Virtuelles Onboarding ist für manche noch ein Buch mit 7 Siegeln. Wie lernt man neue Mitarbeiter*innen optimal an, wenn alle im Homeoffice sind?

Hier sind unsere 3 TOP-TIPPS für’s digitale Onboarding, damit die Landung bei Euch im Team nicht zur Bauchlandung wird:

1. Nähe schaffen trotz Distanz

Gestaltet die ersten Wochen mit möglichst vielen Kollegen*innen. Wie genau? Lasst unterschiedliche Personen verschiedene Onboarding-Themen übernehmen. Plant darüber hinaus ein virtuelles Mittagessen oder Feierabendbier als kleines Willkommensevent. Vor allem aber: Achtet darauf, Eure Kamera bei jedem digitalen Treffen anzuschalten! Ihr werdet staunen, wie schnell Ihr als Team zusammenwachst.


 

2. Schwimmhilfe? Aber ja!

In rein virtuellen Teams ist der Schubs ins kalte Wasser der Selbstorganisation nicht die beste Idee.

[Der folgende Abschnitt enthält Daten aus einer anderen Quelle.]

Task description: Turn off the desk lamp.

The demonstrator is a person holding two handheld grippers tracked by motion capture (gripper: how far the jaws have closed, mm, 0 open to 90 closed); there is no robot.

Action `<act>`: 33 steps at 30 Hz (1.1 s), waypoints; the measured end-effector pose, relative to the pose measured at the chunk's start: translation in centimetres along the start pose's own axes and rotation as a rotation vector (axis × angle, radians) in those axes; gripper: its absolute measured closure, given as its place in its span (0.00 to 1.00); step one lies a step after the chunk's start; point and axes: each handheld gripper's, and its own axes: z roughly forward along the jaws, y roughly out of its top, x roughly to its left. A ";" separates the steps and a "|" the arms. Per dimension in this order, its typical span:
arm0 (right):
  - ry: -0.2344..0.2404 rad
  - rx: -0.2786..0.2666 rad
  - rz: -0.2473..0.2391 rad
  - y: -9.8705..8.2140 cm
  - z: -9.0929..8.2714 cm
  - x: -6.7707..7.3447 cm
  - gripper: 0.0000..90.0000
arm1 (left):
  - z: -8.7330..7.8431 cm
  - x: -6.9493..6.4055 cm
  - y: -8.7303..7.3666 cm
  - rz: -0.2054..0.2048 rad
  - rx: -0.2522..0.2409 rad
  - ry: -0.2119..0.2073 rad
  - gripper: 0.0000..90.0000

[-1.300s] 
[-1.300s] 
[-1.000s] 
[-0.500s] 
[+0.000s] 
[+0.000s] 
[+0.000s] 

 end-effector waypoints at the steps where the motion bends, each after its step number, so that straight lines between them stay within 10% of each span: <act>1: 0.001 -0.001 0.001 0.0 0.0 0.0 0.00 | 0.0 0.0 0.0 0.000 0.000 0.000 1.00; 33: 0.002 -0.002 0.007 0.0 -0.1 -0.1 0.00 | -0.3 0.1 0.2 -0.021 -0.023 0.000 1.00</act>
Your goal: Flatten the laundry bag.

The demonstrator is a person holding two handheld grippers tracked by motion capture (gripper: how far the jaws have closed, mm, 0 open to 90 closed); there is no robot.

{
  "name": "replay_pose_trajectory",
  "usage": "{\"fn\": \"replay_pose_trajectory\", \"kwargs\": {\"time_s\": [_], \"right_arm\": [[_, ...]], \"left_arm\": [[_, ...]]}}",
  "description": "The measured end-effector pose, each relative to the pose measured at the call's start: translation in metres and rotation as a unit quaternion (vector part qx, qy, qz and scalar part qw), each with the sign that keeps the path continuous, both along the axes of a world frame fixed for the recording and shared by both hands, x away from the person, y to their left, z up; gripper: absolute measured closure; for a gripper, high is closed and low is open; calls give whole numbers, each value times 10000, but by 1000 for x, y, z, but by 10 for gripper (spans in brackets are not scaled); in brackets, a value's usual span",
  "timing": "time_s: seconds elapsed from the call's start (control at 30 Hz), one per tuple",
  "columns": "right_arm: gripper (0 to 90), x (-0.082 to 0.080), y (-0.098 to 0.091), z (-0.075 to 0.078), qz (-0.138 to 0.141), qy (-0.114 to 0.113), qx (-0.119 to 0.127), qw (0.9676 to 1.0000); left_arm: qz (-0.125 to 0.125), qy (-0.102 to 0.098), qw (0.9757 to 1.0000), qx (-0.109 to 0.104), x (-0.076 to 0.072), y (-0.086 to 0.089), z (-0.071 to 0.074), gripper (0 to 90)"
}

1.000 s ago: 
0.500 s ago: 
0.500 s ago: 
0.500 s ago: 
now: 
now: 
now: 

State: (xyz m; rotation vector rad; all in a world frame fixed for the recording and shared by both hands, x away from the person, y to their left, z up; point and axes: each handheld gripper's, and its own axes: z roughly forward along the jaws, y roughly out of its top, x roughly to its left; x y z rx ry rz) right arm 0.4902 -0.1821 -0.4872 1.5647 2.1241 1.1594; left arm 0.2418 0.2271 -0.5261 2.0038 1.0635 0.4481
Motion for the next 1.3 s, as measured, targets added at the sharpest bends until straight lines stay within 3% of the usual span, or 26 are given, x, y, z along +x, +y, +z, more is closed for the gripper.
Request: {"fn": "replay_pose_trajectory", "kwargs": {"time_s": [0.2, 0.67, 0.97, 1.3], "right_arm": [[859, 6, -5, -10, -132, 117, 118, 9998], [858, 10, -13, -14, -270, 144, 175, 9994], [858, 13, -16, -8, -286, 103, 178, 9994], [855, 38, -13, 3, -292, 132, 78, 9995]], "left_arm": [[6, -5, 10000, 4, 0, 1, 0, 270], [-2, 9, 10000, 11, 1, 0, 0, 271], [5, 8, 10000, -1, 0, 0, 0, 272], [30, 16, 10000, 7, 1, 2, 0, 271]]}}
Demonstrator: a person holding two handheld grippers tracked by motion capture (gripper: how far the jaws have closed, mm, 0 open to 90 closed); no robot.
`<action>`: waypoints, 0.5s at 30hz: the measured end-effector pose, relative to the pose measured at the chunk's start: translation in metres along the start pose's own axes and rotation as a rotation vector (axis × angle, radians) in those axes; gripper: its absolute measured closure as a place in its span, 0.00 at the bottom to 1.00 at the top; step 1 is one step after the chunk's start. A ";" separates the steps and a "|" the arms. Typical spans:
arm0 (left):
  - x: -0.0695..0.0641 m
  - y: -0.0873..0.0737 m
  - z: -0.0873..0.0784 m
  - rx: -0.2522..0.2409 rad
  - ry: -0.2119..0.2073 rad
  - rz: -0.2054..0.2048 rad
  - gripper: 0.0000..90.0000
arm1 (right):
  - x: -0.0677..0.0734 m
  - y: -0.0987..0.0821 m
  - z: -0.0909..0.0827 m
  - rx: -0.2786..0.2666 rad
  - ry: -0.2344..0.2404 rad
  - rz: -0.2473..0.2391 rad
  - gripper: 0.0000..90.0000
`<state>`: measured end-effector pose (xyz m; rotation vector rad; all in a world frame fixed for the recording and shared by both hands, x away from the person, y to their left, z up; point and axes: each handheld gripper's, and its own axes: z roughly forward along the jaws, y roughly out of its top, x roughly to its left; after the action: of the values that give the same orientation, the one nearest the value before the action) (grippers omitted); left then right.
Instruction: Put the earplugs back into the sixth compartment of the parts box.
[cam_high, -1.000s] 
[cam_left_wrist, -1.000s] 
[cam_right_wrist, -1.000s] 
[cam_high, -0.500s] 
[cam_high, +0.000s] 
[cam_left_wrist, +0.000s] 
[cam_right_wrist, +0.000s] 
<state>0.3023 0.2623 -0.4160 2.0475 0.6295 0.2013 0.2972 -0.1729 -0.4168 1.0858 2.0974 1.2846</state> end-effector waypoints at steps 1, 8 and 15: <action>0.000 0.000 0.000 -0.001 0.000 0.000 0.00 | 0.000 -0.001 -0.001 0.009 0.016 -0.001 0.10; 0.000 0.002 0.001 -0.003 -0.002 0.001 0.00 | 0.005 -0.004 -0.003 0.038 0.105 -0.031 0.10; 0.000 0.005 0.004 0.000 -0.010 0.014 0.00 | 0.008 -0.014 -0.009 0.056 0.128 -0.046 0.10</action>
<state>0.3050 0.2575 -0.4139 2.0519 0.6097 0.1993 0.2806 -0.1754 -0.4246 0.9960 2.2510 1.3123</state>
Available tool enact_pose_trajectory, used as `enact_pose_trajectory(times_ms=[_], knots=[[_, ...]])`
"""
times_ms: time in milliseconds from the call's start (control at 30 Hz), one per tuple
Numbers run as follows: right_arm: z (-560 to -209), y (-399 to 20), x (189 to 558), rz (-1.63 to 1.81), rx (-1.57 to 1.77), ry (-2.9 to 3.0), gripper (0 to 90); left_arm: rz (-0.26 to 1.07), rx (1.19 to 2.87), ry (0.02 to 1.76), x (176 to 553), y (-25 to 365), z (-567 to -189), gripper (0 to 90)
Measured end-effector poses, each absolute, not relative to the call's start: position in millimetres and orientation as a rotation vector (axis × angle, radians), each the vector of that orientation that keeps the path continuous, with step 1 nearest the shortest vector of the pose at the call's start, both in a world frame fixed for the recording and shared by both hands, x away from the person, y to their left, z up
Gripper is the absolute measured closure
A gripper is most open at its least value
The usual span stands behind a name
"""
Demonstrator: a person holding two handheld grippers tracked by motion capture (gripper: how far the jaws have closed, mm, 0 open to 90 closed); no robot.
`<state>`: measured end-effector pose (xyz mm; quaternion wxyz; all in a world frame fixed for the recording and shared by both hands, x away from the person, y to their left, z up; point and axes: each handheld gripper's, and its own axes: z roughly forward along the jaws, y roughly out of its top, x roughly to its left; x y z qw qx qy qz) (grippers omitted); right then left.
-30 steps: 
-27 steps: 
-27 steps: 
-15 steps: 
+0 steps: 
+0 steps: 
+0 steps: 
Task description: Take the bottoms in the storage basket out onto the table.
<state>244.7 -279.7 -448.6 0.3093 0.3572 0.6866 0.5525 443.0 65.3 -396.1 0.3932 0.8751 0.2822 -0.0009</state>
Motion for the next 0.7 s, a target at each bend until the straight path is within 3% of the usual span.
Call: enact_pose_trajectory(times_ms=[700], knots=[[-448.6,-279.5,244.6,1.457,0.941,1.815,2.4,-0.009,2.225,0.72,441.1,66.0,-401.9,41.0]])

Gerade in den ersten Wochen ist bspw. ein Trello-Board mit Wochenaufgaben als stützender Orientierungsrahmen enorm hilfreich. Es ist eine Art Schwimmhilfe während der Einarbeitung in die Fachthemen, Arbeitsweisen und Routinen Eures Teams.

 

3. Mentoring statt Lonesome Rider

Gerade zu Beginn, fällt es als Neuling schwer die neuen Kollegen*innen einzuschätzen – andersherum genauso. Gedanken wie “Was denken die anderen über mich?” oder “Schaffe ich gerade überhaupt einen Wert?” sind ganz normal – vor allem im Homeoffice, in dem man ganz alleine sitzt. Stellt Eurem neuen Teammitglied eine*n Mentor*in an die Seite, die*der sicher durch die typischen Herausforderungen der Anfangszeit führt. Diese*r kann zum Beispiel Tipps & Tricks für die digitale Kommunikation und Zusammenarbeit mitgeben, aber auch ein offenes Ohr für mögliche Anlaufschwierigkeiten bereithalten. Plant für diesen Austausch am besten vorab schon eine kleine Terminserie und nehmt Euch Zeit füreinander.